**EXERCISE DETAILS:** Lines outside the range are not wanted. Give again exactly the lines between the line holding "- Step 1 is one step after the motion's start" and the line holding "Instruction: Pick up", inclusive, from the listing below.

**DATA EXCERPT:**
═══
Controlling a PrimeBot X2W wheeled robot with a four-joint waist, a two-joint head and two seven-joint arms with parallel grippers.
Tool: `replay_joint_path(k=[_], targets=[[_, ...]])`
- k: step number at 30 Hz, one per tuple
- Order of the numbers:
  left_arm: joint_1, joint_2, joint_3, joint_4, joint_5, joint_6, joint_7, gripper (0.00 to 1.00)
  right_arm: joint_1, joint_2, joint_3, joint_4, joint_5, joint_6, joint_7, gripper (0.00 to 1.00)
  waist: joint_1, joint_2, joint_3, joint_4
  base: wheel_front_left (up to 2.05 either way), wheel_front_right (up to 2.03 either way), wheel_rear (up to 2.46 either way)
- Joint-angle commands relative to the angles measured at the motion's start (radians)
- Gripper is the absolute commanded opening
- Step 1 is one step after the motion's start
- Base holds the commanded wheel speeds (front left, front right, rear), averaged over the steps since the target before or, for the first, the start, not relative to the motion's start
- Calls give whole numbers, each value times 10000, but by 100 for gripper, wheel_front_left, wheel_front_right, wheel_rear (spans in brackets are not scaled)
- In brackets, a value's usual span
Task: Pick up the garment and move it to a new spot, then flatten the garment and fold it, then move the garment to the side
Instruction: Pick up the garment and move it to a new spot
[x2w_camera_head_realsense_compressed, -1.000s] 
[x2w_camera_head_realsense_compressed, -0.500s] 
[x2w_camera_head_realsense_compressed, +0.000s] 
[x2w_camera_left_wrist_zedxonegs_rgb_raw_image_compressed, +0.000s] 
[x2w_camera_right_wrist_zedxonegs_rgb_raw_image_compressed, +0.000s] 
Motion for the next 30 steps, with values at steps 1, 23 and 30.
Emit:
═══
**ANSWER BOX:**
- Step 1 is one step after the motion's start
- Base holds the commanded wheel speeds (front left, front right, rear), averaged over the steps since the target before or, for the first, the start, not relative to the motion's start
- Calls give whole numbers, each value times 10000, but by 100 for gripper, wheel_front_left, wheel_front_right, wheel_rear (spans in brackets are not scaled)
- In brackets, a value's usual span
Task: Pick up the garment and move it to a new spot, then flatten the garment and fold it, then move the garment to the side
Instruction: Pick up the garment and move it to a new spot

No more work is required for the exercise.